When cardiomyocytes were subjected to hypoxia, tumor necrosis factor-α (TNF-α; 3–50 ng/ml) or adenosine (1–100 μM), decreased hypoxic damage as was detected by lactate dehydrogenase (LDH) release, MTT (3-[4,5-Dimethylthiazol-2-yl]-2,5-diphenyltetrazolium bromide) absorbance, ROS (reactive oxygen species) measurement or desmin immunostaining. This cardioprotection was not prevented in TNF-α-treated cultures by 5-hydroxydecanoic acid (5-HD). Our aim was to elucidate whether adenosine and TNF-α mediate a similar protective mechanism against hypoxia in primary heart cultures and in H9c2 cardiomyocytes.
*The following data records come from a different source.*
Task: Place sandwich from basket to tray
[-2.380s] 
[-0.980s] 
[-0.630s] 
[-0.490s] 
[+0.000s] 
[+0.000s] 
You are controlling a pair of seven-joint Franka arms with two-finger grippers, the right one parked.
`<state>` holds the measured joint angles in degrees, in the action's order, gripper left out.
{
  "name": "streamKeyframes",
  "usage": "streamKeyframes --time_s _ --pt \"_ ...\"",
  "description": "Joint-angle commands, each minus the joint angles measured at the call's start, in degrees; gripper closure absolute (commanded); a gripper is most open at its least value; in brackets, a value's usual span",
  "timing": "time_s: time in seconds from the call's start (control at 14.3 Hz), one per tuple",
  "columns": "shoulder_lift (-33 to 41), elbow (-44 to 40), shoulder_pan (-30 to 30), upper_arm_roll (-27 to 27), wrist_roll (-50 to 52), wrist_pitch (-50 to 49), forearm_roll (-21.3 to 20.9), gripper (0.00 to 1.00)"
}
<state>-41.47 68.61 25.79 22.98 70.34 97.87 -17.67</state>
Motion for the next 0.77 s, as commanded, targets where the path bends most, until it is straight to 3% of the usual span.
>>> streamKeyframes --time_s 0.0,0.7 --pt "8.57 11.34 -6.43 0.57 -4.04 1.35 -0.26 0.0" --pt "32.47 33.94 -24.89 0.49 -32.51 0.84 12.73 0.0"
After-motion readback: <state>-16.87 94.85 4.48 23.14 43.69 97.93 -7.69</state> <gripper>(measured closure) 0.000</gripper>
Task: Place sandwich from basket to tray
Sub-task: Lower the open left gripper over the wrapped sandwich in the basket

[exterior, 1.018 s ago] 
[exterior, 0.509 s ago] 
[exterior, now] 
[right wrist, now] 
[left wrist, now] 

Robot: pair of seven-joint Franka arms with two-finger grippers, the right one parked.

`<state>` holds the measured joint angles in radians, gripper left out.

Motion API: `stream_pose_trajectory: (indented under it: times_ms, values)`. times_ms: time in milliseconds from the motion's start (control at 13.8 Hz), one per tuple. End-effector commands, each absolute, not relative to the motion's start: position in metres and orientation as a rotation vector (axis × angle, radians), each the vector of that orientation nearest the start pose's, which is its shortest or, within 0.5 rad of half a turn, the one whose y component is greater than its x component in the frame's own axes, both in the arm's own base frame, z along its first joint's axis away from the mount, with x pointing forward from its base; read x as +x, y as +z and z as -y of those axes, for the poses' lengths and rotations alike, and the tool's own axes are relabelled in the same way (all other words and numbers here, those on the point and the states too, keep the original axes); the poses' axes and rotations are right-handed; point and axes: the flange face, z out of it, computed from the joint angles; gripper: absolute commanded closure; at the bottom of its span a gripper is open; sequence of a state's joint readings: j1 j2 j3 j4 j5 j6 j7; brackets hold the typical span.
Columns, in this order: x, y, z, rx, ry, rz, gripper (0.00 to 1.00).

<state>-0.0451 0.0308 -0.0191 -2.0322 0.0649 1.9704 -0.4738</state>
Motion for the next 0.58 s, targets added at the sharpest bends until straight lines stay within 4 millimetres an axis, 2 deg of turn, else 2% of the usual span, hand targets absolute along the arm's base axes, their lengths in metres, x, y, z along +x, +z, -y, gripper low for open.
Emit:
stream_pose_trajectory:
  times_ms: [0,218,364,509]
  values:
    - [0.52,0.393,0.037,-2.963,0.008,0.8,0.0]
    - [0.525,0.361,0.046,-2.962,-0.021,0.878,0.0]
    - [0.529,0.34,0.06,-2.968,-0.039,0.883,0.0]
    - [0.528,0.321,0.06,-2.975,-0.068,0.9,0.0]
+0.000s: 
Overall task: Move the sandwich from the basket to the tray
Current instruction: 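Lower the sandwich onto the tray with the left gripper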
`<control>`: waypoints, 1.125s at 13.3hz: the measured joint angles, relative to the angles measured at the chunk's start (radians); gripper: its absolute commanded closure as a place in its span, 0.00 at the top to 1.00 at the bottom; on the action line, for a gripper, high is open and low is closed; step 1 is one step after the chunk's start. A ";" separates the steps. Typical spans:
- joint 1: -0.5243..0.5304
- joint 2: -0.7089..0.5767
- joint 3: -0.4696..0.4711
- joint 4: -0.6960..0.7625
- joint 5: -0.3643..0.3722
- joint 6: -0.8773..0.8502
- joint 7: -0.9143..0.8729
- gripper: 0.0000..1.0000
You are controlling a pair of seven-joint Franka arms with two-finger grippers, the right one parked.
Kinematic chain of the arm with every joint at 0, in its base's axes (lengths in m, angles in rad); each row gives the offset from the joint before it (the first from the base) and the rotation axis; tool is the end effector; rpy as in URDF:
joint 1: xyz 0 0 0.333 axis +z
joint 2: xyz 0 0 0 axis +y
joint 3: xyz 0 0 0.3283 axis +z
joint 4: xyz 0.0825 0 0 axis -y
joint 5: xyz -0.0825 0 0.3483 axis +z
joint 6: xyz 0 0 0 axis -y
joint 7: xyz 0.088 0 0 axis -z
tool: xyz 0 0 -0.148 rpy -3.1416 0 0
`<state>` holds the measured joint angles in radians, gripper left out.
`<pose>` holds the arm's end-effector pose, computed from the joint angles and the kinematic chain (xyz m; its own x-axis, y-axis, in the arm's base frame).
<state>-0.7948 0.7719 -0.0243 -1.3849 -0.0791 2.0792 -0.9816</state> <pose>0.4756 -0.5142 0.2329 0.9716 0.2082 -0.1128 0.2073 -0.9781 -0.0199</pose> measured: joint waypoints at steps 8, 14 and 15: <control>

Adenosine and TNF-α are known for their negative inotropic effects on the heart. We have suggested that deoxyglucose uptake reflects heart contractility in cell cultures; therefore, we assayed its accumulation under various conditions. Treatment for 20 min with adenosine, R-PIA [(−)-N(6)-phenylisopropyladenosine] (10 μM), or TNF-α reduced 3H-deoxyglucose uptake in primary heart cultures and also in H9c2 cardiomyocytes by 30–50%. Isoproterenol accelerated 3H-deoxyglucose uptake by 50%. Adenosine, R-PIA, or TNF-α attenuated the stimulatory effect of isoproterenol on 3H-deoxyglucose uptake to control levels. Hypoxia reduced 3H-deoxyglucose uptake by 50%, as in the treatment of the hypoxic cultures with TNF-α or adenosine. Glibenclamide (2 μM), 5-HD (300 μM), or diazoxide (50 μM) increased 3H-deoxyglucose uptake by 50–80%. Adenosine (100 μM) and TNF-α (50 ng/ml) stimulated 86Rb efflux. Glibenclamide attenuated this effect. We demonstrate that TNF-α, like adenosine, accelerated Ca2+ uptake into the sarcoplasmic reticulum (SR) by 50–100% and therefore prevented cardiomyocyte Ca2+ overload. Our findings further suggest that TNF-α, as well as adenosine, may mediate an adaptive effect in the heart by preventing Ca2+ overload via activation of SR Ca-ATPase (SERCA2a).